The disappearing woman — a couture gown

couture

Photograph from the GilesDeacon.com website

This week, one of my writers drew inspiration from  some fashions by Giles Deacon Couture.

The link she posted led to photos of gorgeous, unusual dresses and a couple of outfits with pants—you’d get the wrong idea if I called them “pant suits.” One in particular took my breath away. So I thought I should write about it.

It’s beautiful and disturbing at the same time. The woman disappears below the waist, replaced by a trompe l’oeil trick: the skirt features a very clear, photographic reproduction of a fancy room—the gallery of a great house, perhaps, or an empty ballroom.

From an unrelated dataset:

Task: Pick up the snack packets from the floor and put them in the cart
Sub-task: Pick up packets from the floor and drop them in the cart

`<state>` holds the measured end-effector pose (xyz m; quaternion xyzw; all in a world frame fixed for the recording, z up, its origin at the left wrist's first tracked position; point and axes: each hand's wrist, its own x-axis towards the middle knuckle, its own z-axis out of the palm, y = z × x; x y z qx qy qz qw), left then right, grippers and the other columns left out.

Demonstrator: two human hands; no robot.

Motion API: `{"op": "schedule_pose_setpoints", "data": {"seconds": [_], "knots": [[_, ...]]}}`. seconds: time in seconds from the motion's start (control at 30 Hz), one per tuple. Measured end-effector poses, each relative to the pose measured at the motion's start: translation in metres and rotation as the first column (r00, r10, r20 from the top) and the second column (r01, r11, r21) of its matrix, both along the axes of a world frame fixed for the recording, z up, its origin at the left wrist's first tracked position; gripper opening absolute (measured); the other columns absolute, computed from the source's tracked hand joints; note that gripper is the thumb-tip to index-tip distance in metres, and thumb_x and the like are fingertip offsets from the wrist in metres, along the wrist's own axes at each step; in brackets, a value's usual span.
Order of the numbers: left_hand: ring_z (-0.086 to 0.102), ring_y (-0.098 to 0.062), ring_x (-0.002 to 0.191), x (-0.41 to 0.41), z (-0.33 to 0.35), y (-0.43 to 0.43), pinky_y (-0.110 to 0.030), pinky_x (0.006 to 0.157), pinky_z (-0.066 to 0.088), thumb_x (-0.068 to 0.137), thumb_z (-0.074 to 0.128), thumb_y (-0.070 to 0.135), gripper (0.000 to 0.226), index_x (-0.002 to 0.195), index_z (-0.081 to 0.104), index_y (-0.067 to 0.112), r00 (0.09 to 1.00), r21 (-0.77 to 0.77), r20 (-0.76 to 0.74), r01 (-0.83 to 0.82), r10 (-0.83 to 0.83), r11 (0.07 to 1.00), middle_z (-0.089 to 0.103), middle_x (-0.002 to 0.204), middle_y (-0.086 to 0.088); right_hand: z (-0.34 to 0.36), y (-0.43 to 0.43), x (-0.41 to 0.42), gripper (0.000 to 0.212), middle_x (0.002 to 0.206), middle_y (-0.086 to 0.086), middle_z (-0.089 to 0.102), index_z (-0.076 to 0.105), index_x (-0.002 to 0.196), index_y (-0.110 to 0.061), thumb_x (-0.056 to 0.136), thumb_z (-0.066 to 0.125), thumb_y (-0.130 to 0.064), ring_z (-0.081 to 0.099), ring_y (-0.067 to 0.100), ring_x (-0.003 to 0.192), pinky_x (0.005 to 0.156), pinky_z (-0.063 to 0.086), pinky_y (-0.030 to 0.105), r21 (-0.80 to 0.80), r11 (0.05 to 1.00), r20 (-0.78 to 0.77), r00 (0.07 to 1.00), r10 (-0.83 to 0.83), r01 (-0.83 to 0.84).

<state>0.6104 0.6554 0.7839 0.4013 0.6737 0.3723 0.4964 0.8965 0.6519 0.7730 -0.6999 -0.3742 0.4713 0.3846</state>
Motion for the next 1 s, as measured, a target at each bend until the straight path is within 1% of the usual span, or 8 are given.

The photograph draws your eye downward, away from the wearer’s face. And the bottom half of her body disappears as your eye follows the streak of sunlight on the polished floor to the window. The window! the polished floor! We’re talking about a skirt. Does that seem as crazy to you as it does to me?

I don’t pay attention to High Fashion all that much, but many of the designers I’ve read about say things like, this from Yves Saint Laurent:

“I have always believed that fashion was not only to make women more beautiful, but also to reassure them, give them confidence.”

What about disappearing inspires confidence?

One couture client who didn’t disappear

Mr. Google just informed me that Giles Deacon created another dress recently, one that decidedly did not make the wearer disappear: He designed the wedding gown for Pippa Middleton. If you’ve just crawled out from under a rock, she’s the sister-in-law of the second man in line for the throne of England, the dashing Prince William.
W magazine called it an “inspired choice” that created a “marquee fashion moment.” So what do I know? Maybe the guy is brilliant.
But the dress that makes half of the wearer disappear still bothers me. Enough things in this world conspire to erase women. We don’t need our clothes to do that too.